Ion Potential in Non-ideal Dense Quantum Plasmas

TL;DR

This paper investigates the screened ion potential in non-ideal dense quantum plasmas using the Singwi-Tosi-Land-Sj"olander approximation, comparing with other models and emphasizing electronic correlation effects in strongly coupled ionic systems.

Contribution

It introduces a detailed analysis of ion potentials in dense quantum plasmas using the STLS approximation and compares results with quantum Monte Carlo data and existing models.

Findings

Electronic correlation effects are significant for plasma dynamics.

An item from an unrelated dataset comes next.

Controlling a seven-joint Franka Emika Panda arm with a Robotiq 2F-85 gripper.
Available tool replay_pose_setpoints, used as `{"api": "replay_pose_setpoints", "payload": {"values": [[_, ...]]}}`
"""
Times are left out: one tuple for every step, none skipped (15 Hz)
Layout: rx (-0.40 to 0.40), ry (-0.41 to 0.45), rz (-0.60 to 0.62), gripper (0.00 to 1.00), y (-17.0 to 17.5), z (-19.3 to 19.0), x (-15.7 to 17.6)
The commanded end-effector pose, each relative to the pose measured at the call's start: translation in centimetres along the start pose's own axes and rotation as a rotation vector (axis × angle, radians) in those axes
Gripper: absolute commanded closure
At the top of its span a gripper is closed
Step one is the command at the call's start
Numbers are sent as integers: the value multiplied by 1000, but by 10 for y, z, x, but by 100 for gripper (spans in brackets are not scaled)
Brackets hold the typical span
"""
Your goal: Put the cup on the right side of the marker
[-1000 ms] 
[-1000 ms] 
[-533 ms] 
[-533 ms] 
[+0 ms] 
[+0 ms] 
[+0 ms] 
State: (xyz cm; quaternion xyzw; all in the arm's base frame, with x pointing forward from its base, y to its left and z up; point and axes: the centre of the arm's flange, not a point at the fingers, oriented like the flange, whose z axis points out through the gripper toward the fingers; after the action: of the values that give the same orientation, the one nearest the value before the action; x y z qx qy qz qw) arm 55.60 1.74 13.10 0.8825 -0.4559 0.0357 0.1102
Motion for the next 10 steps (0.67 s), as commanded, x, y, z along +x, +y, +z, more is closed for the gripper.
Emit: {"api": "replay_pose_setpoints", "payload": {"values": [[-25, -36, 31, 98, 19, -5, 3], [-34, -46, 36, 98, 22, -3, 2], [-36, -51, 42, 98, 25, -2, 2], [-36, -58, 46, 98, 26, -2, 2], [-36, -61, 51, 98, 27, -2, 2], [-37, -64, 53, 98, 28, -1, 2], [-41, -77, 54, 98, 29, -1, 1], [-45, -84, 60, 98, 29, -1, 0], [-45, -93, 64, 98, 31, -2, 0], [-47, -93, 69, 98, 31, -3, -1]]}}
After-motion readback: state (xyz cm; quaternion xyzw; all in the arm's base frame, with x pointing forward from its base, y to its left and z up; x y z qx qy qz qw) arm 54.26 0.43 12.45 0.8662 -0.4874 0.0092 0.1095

The STLS approximation aligns well with quantum Monte Carlo data.

Ion potential models vary notably at high densities.

Abstract

The screened ion potential in non-ideal dense quantum plasmas is investigated by invoking the Singwi-Tosi-Land-Sj\"olander approximation for the electronic local field correction at densities $r_s\lesssim 2$ and degeneracy parameters $\theta\lesssim 1$, where $r_s$ is the ratio of the mean inter-particle distance to the first Bohr radius, and $\theta$ is the ratio of the thermal energy to the Fermi energy of the electrons. Various cross-checks with ion potentials obtained from ground state quantum Monte-Carlo data, the random phase approximation, as well as with existing analytical models are presented. Further, the importance of the electronic correlation effects for the dynamics in strongly coupled ionic subsystems for $0.1\leq r_s\leq 2$ is discussed.